De dijk waar we nu op lopen heet de Veluwse bandijk. Deze dijk loopt van Klarenbeek (ook wel de bomendijk genoemd) tot voorbij Hattem. De dijk is niet in één keer aangelegd. In de Middeleeuwen werden steeds kleinere stukken toegevoegd om het gebied tegen water te beschermen. Op 31 oktober 1370 gaf hertog Eduard van Gelre een zogenoemde dijkbrief uit. Hierin werden de rechten en plichten van het onderhoud van de dijk vastgelegd.

De brief had specifiek betrekking op het deel van de dijk tussen Hulsberghe an den Berghe (het huidige Hulsbergen bij Heerde) en Mudinghes Hecke. Vermoedelijk verwijst deze laatste naam naar het tolhek bij Meermuiden, dit is waarschijnlijk de oudste bekende vermelding van Meermuiden.

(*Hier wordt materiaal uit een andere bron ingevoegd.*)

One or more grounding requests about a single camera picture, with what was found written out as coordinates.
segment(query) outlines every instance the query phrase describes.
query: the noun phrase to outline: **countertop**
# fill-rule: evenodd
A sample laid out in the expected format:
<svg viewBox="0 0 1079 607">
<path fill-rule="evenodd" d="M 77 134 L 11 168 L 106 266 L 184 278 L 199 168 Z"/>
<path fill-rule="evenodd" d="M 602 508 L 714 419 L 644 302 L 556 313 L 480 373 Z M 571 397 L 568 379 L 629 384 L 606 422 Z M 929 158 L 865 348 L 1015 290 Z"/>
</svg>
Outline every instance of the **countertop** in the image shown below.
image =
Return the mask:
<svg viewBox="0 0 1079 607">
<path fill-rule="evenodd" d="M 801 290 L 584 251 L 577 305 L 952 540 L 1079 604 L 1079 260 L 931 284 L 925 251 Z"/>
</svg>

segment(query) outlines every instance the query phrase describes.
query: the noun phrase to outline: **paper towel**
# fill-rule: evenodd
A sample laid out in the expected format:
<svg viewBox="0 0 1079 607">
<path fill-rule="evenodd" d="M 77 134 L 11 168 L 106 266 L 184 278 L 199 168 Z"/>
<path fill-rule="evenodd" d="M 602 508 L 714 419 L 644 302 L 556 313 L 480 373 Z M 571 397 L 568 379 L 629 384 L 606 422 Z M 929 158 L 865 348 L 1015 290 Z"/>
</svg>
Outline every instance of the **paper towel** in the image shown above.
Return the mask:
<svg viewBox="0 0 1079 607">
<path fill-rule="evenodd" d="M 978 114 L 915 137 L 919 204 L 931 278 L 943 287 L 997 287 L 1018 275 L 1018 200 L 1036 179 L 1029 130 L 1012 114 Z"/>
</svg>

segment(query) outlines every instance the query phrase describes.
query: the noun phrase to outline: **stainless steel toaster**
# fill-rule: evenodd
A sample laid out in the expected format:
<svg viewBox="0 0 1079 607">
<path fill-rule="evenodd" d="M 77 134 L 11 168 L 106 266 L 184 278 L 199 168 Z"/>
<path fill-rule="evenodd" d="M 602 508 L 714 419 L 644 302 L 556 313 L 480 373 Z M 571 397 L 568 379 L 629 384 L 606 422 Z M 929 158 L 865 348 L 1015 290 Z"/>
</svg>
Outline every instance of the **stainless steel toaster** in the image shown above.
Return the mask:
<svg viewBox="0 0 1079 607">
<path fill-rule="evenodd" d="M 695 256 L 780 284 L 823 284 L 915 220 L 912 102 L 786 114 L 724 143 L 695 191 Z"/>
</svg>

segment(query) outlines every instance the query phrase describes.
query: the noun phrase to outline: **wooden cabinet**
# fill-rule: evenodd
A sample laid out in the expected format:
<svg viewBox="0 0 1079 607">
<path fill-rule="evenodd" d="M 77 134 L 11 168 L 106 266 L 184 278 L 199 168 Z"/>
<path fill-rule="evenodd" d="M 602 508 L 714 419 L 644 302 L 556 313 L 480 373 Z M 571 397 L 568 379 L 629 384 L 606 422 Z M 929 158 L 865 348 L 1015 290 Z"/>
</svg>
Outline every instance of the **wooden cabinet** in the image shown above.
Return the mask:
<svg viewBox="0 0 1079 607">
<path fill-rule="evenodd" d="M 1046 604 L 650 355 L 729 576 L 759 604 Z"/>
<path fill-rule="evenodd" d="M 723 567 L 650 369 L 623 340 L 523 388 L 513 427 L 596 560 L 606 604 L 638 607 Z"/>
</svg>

De dijk “bande” het water. Het woord ban betekent in deze context echter ‘verbod’ ofwel ‘in de ban doen’. In de dijkbrief beschreef de hertog voorwaarden om de dijk te beschermen: bepaalde handelingen werden verboden. De ingelanden (de lokale bewoners) moesten zelf zorgen voor het onderhoud van hun stuk dijk. Om toezicht te houden werd een Dijkstoel ingesteld. Dit was een bestuursorgaan bestaande uit een dijkgraaf en vijf heemraden, een uit elke parochie (kerspel).

De Dijkstoel hield toezicht op het onderhoud en sprak recht bij geschillen. Dit systeem geldt als de voorloper van het huidige waterschap. Een bijzonder detail: in ieder geval drie bewoners van Landgoed de Dijkhof zijn in het verleden dijkgraaf geweest.